In my section of our best and worst travel gear of 2009 post I raved about the SteriPen, classifying it as the product I’d most likely be talked into doing infomercials for—that’s how much I like it. At the Outdoor Retailers show this past January I swung by the parent company’s booth and saw that they had a new model coming out: the SteriPen Adventurer Opti with a built-in L.E.D. light. They sent me one to check out just as it’s hitting the shelves, so here’s my pseudo-infomercial as a demo.

You don’t want to overhaul a product that’s already working well, so thankfully this new version is just an upgrade. The shape, weight, and functionality are the same. What has changed is the addition of a single L.E.D. light. That helps guide you when you’re purifying water in the dark or conversely if you’re having a hard time seeing that it’s working in very bright light. It also works as a flashlight in a pinch, if you hold down the single button for three seconds to make it stop flashing, so it now qualifies as double-duty gear.

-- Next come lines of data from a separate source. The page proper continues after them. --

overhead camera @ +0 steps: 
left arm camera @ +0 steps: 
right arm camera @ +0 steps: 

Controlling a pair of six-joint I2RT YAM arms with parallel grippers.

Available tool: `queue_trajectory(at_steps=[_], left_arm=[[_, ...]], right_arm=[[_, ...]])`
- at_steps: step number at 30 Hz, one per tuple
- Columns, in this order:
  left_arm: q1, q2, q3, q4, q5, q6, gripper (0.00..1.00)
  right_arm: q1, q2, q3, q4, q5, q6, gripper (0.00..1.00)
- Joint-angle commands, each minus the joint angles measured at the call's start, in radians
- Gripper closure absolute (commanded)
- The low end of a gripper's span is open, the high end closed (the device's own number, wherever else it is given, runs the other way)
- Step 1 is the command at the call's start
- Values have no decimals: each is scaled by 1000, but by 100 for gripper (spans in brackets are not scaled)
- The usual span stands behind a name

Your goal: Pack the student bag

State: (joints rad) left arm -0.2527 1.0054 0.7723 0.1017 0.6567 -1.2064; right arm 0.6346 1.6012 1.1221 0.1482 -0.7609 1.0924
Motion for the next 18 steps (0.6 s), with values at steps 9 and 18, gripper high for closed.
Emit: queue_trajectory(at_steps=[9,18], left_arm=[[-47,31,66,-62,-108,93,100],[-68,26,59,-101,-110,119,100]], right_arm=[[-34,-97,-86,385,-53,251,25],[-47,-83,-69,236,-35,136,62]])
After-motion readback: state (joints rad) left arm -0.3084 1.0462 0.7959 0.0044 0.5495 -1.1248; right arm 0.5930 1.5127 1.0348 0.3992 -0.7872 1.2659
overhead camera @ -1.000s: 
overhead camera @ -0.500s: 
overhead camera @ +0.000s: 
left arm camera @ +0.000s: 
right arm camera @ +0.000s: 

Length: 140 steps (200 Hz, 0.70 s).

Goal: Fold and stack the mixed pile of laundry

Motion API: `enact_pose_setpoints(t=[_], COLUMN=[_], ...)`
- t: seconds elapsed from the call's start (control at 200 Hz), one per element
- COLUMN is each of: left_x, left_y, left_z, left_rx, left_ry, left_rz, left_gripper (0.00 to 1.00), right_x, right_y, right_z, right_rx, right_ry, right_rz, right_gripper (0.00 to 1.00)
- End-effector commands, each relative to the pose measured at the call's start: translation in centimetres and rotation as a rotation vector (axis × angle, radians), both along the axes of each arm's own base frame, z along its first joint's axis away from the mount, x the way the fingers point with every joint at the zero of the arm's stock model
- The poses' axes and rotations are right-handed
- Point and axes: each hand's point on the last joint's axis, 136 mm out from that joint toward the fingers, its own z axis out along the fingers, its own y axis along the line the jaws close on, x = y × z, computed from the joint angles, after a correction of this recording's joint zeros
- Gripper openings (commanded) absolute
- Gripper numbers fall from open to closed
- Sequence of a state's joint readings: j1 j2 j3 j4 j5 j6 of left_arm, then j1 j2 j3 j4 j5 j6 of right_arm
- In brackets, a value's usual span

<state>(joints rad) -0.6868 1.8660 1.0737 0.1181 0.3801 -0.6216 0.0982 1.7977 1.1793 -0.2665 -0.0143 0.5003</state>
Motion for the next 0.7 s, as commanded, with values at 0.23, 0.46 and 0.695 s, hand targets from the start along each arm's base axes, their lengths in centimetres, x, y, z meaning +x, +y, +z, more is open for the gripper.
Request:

The SteriPen Adventurer was already a wonder, enabling travelers to avoid chucking hundreds of single-use plastic water bottles into landfills or into the rivers that flow into our oceans. You can’t drink the water in some countries, but that doesn’t mean you can’t carry your own bottle and refill it. Just zap it with this—48 seconds for a half liter, 90 seconds for a liter—and you’re good to go. The ultraviolet light kills any and all microbes.

Everyone I know that travels with one of these raves about it. They may have been skeptical at first, but when you’ve traveled through nine developing countries like I have without getting one case of the runs, you tend to become convinced. My daughter drank water purified with a SteriPen in Mexico (four times), Guatemala, and Belize and stayed healthy too. So did my wife, so three for three.

This item is no trouble to pack as it only weighs 3.6 ounces including the batteries and it’s compact. It comes with disposable batteries that will last about 100 purification sessions. Once those wear out, you can be more eco-friendly by using rechargeable ones. In the video posted above I show off the solar charger accessory you can buy that also doubles as a padded carrying case. It takes about eight hours for the batteries to fully charge, but you can go for 50-60 sessions before you need to do it again.

This product retails for around $100, which is more than a bulky pump, but not unreasonable considering you never have any filters or parts to replace. Even putting aside the question of you personally wrecking the environment by buying throwaway water bottles your whole vacation, do the math on the ROI. You’ll see it doesn’t take too many trips for the SteriPen Adventurer Opti to pay for itself compared to continually buying liter after liter of water in convenience stores and restaurants. After all, tap water is still free most places.

Stop thinking about it and go buy one. The planet will thank you and eventually so will your wallet.